After the recording phase, both subjects underwent single-blinded stimulation survey testing in which they received brief bursts of electrical stimulation across all electrode contacts to screen for acute effects. This was followed by a single-blinded, staged, on–off stimulation safety testing period to assess for possible side effects of rDBS. Subjects then entered the 10- to 12-month open-label stimulation phase of the study. In this phase, rDBS was delivered using a bipolar montage of the two ventral contacts on the lead (contacts 1 and 2) on each left and right electrode positioned within the NAc (Fig. 1b). Both subjects received bilateral NAc rDBS via depth electrodes connected to a NeuroPace RNS System to detect and inhibit LOC eating events. Stimulation was delivered at 125 Hz in two 5-s bursts at a charge density of 0.5 μC cm−2. Current was incrementally increased over 6 months in both subjects, resulting in a stimulation charge density of 1.5 μC cm−2. Detections and stimulations occurred approximately 400 times a day with a stimulation limit set to 700 bouts (or approximately 117 min) per day to limit unnecessary stimulation at night (Supplementary Figs. 4.1 and 4.2). The recording phase was used to identify the biomarker that the rDBS would respond to, whereas the stimulation phase was used to test the safety and side effects of stimulation. Stimulation parameters were derived from those used in epilepsy and thought to have a disruptive effect on the target neural activation2628. Stimulation was started at a low amplitude using contacts that a monopolar assessment previously revealed to elevate mood to avoid well-described, DBS-induced side effects to this region such as hypomania. Stimulation was started unilaterally per FDA guidance and added stimulation to the contralateral hemisphere, and then slowly titrated every 3 months until an improvement in LOC was detected. Frequency and pulse width were held constant such that only changes in amperage were made.

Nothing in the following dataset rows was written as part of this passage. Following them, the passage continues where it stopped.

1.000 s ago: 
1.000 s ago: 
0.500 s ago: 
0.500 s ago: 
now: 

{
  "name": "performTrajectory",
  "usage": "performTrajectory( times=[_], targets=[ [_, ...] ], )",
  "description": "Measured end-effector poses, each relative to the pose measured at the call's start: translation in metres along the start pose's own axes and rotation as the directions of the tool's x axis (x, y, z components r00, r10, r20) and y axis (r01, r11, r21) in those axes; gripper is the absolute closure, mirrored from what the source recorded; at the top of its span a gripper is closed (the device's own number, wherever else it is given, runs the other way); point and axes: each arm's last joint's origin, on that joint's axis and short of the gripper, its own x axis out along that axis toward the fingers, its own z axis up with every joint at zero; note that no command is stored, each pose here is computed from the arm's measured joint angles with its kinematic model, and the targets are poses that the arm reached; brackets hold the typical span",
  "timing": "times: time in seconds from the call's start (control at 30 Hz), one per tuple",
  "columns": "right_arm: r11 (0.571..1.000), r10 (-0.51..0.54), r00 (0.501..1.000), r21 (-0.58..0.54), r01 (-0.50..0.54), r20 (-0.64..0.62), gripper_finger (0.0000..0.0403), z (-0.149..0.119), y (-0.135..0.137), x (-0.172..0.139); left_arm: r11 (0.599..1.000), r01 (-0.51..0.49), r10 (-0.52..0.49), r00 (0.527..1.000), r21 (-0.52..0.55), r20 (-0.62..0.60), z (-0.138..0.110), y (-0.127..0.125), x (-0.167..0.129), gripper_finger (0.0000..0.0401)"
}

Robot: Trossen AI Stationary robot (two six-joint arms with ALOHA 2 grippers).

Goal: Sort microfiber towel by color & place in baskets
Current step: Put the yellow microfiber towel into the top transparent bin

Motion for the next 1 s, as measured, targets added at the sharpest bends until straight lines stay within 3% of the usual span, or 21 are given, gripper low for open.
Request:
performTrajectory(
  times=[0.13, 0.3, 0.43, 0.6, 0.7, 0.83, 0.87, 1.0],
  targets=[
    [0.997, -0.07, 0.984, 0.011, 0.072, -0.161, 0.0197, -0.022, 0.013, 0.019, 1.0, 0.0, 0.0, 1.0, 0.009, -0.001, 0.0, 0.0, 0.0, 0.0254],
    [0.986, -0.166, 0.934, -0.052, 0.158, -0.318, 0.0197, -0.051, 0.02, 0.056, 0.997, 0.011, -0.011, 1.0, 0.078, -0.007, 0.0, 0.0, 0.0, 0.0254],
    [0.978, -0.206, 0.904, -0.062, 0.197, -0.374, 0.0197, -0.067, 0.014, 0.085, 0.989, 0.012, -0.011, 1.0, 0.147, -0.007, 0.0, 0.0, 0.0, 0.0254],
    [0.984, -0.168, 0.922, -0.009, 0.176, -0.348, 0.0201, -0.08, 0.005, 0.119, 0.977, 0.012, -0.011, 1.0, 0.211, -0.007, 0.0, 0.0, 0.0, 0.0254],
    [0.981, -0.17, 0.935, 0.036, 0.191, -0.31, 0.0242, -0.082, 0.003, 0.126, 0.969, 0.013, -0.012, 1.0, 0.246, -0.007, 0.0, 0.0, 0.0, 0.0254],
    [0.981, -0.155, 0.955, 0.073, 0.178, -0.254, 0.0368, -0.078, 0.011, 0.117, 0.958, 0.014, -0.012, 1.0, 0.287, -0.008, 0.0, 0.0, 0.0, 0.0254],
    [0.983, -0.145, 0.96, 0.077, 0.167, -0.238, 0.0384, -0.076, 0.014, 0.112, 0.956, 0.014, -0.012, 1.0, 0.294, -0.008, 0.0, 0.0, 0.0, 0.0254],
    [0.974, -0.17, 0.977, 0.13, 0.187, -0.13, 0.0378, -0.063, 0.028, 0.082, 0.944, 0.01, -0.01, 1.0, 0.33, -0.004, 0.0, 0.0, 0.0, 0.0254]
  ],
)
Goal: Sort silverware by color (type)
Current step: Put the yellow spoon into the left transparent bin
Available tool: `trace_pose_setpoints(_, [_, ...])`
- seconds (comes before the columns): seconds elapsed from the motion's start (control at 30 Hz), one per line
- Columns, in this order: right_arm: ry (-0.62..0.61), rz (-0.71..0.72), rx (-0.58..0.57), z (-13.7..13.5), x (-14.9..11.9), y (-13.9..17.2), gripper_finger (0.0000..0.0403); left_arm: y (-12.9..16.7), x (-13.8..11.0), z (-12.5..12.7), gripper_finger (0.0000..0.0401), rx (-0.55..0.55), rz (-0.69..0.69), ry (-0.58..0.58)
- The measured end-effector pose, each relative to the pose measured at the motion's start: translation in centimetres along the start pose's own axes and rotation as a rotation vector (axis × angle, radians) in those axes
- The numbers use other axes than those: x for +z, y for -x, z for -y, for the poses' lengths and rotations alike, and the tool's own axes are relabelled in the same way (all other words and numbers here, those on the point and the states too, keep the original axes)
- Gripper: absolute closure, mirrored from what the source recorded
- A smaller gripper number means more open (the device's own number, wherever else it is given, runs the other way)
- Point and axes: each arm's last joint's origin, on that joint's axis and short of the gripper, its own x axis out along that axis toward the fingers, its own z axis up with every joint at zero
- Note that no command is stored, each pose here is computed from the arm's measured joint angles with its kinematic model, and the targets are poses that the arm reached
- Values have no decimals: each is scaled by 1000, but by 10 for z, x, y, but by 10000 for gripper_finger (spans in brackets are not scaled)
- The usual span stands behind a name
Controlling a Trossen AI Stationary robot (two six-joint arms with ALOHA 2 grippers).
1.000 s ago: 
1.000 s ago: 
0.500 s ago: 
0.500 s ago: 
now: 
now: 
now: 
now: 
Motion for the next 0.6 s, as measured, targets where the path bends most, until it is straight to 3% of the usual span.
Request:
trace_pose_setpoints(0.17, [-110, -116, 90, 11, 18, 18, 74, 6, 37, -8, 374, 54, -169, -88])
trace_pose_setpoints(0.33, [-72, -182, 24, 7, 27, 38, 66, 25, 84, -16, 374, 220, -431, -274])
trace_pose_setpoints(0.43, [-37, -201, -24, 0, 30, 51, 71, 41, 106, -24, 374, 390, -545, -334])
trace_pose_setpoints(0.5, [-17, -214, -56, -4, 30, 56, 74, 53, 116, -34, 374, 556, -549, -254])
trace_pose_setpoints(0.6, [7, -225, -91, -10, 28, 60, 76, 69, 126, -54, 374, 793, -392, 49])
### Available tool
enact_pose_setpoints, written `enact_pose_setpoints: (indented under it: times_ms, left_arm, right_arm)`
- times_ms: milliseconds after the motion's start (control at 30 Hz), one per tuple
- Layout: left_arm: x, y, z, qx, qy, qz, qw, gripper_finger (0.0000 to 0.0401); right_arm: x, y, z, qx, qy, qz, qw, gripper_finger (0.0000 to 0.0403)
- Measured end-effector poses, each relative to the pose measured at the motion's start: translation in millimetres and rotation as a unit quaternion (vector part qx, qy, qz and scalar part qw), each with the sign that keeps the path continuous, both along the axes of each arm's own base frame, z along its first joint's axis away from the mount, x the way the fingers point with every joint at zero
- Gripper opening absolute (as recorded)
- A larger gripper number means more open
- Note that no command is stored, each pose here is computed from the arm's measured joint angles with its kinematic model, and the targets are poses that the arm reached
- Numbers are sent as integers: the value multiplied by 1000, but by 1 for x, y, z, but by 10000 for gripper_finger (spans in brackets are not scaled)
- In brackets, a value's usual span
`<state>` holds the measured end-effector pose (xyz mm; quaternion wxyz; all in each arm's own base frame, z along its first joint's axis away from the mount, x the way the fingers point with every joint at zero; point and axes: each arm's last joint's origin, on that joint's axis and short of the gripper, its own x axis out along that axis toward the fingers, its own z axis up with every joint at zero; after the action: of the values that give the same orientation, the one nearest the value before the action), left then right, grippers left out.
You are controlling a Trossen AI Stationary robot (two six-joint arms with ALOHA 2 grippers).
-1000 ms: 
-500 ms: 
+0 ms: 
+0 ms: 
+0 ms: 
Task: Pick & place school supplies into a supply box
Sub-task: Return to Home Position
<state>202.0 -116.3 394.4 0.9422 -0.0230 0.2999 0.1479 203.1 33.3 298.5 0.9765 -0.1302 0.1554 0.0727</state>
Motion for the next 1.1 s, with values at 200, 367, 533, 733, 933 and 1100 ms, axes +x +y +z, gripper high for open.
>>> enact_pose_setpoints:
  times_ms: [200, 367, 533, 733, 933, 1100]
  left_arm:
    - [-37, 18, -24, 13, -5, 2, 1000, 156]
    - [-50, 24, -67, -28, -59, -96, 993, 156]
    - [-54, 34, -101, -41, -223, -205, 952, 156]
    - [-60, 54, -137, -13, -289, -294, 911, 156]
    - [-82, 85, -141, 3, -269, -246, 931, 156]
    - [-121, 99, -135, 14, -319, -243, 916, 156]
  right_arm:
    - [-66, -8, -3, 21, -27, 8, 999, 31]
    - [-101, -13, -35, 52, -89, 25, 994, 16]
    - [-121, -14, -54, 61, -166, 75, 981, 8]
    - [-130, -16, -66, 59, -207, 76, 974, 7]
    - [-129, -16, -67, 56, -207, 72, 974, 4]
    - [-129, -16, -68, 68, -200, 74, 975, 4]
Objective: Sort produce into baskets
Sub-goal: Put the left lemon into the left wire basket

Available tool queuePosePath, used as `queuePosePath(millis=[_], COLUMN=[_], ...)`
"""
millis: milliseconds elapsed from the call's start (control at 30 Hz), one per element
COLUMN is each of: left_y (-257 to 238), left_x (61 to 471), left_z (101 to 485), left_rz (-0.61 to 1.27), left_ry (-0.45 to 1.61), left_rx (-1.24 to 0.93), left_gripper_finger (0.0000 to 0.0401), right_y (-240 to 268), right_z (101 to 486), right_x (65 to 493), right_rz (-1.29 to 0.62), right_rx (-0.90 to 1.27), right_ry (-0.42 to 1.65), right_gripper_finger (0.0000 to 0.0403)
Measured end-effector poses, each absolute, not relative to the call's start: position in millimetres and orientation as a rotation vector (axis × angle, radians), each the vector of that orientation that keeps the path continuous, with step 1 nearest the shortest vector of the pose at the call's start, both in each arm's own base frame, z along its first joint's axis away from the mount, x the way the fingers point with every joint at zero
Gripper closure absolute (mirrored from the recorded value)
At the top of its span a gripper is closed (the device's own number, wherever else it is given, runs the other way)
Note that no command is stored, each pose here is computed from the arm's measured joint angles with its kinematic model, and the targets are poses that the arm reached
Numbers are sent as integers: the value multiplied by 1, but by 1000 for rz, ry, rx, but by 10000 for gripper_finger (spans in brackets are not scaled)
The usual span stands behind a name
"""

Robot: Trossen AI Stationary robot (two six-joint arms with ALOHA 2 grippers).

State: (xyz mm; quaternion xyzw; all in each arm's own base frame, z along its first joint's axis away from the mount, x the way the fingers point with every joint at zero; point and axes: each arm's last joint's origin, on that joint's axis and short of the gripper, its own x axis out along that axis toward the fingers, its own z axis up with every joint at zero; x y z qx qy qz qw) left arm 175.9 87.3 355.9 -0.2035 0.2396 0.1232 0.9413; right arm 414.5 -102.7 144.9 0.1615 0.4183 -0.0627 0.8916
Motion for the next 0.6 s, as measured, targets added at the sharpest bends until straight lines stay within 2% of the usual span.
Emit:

Based on the recording phase, each subject’s device was programmed to detect brief increases in low-frequency activity in both the left and the right ventral NAc (Supplementary Information). These detections of low-frequency activity triggered bilateral NAc rDBS (~1 μC cm−2 charge density, 10-s duration). Low-frequency triggered bilateral stimulation has been well tolerated by both subjects. Neither subject 1 nor subject 2 experienced a serious adverse event and all reported events were self-limited (Supplementary Table 1). Examination of sensitivity and specificity can be found in Supplementary Figs. 1 and 2.

High-frequency DBS has been widely used to effectively treat symptoms in psychiatry (for review see Sullivan et al.29). High-frequency stimulation has been found to both excite and suppress neural activation in different ways, and therefore it has been difficult to pinpoint the direct mechanism of action. However, although there are a number of theories surrounding the mechanism of action of high-frequency DBS, only one common mechanism has been found to explain the various neural effects found from high-frequency stimulation: DBS dissociates input and output signals in the stimulated nucleus and disrupts abnormal information flow in pathological conditions (aligning with the ‘disruption hypothesis’ of stimulation)26. Furthermore, therapeutic effect has been linked to effective suppression of low-frequency oscillations, which was accomplished only by high-frequency stimulation17,30.

Data collection and analyses

LFP analyses

All LFP data analyses were performed in R2014b (Mathworks Inc.) using customized scripts built on the FieldTrip Toolbox31 (Donders Institute for Brain, Cognition and Behaviour, Radboud University, the Netherlands; see http://fieldtriptoolbox.org).

Electrophysiological data were recorded at 250 Hz and bipolar re-referenced online. The recorded LFP data were cleaned offline, using the following steps: (1) de-trending raw LFP data; (2) 60-Hz (and harmonics: 120-Hz, 180-Hz) notch filters; and (3) 1- to 90-Hz bandpass filter. The cleaned data were then epoched with respect to the trial onset or, in the case of ambulatory data, centered at the time of the magnet swipe. LFP data recorded during stimulation trials were not analyzed due to the high-frequency nature of the stimulation and associated artifact in the recording.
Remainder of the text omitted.